Las fugas se realizaban de dos modos, o bien individualmente, merodeando por la costa hasta que cruzaban «allende» o eran capturados (de lo cual hay gran cantidad de documentación de la Inquisición), o bien la población morisca de aldeas y pueblos levantinos y granadinos se juramentaba para escapar, amarraban a cuanto cristiano viejo hallaban a mano para venderlo luego en África, mataban a quienes se resistían y acababan, con la ayuda de galeras turcas o berberiscas, pasando al norte de África. Y al mes siguiente ya andaban en el corso asaltando las costas españolas, por lo que las autoridades tomaban medidas para «que los moros de allende no sean avisados de cosa ninguna de los de acá, porque su alteza es avisado que a cabsa de los avisos de acá, se resçiben todos los daños que los moros de allende hazen» (8 julio 1505, Epistolario de Tendilla).

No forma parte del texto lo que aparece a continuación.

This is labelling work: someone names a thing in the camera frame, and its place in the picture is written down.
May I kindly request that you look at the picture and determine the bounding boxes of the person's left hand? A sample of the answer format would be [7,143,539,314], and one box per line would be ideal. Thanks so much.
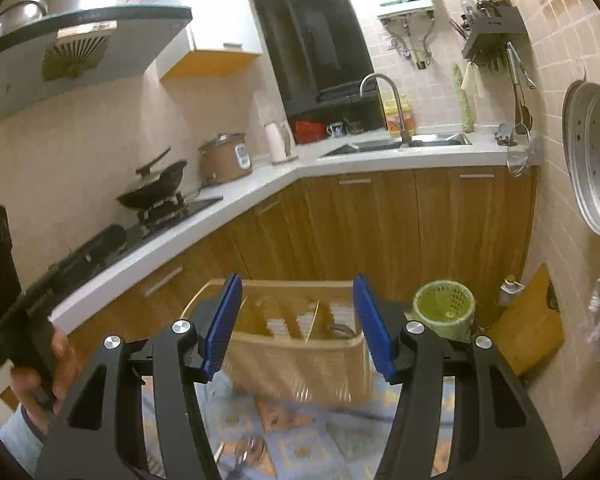
[8,326,79,436]

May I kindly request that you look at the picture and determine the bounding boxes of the wooden cutting board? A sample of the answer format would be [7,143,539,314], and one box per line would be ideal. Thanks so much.
[486,264,565,376]

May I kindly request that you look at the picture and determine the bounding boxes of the black gas stove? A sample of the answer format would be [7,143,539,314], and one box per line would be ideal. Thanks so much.
[45,192,222,290]

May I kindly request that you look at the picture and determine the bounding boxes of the green plastic basket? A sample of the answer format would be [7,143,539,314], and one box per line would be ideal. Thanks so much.
[412,280,476,342]

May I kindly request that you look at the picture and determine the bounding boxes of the blue patterned table mat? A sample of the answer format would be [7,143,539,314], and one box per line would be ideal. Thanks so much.
[195,373,401,479]

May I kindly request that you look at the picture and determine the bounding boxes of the black wok with lid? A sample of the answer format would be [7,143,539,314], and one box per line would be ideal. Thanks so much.
[117,148,187,210]

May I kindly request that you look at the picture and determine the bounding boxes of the beige slotted utensil basket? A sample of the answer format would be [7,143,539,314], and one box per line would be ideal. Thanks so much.
[180,277,374,406]

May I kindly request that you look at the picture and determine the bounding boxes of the brown rice cooker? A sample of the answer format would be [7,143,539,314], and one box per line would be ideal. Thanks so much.
[198,132,252,188]

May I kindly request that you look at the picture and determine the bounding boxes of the hanging metal strainer ladle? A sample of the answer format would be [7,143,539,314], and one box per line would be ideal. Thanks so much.
[505,41,536,178]

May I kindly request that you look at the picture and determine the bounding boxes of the range hood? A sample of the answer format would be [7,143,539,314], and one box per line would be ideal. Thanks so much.
[0,3,192,120]

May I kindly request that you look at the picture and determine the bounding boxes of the chrome sink faucet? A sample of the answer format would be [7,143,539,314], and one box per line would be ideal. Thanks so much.
[358,71,413,148]

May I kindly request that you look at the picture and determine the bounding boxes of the white electric kettle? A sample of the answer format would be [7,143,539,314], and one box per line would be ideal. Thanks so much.
[264,122,298,165]

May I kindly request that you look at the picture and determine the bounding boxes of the yellow dish soap bottle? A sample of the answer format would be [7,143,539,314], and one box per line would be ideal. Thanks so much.
[382,94,415,138]

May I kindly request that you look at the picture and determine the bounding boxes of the metal steamer tray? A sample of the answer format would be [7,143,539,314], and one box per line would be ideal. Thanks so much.
[562,80,600,236]

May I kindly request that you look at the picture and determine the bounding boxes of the patterned mug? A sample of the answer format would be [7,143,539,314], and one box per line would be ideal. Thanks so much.
[326,122,347,138]

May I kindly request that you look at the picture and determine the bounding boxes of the red basket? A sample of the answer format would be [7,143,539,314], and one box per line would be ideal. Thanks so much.
[294,120,327,144]

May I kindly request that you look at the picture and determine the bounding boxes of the dark window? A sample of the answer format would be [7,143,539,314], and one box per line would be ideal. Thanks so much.
[253,0,385,135]

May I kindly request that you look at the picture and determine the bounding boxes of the metal handled clear spoon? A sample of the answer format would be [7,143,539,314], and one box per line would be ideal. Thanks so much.
[221,434,266,479]

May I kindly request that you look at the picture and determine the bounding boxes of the white wall cabinet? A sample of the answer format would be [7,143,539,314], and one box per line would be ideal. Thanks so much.
[149,0,262,79]

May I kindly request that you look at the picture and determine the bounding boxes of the black wall shelf rack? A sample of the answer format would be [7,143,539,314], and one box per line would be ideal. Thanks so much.
[462,6,527,67]

Que los moriscos tenían motivaciones objetivas y directas para odiar a España y los españoles, lo hemos escrito en otros lugares y lo repetimos aquí, pero que los españoles estaban bien asistidos de razones para defenderse de ellos, también. Entregarles en el siglo XXI pasaportes (suponiendo que se identifique a algún descendiente verdadero), sin más argumento que esgrimir la parte que les conviene (la victimista) de una historia ya remota, no sería restitución de ninguna clase, sólo otro sumando más en la cuenta del presidente del «lo que sea».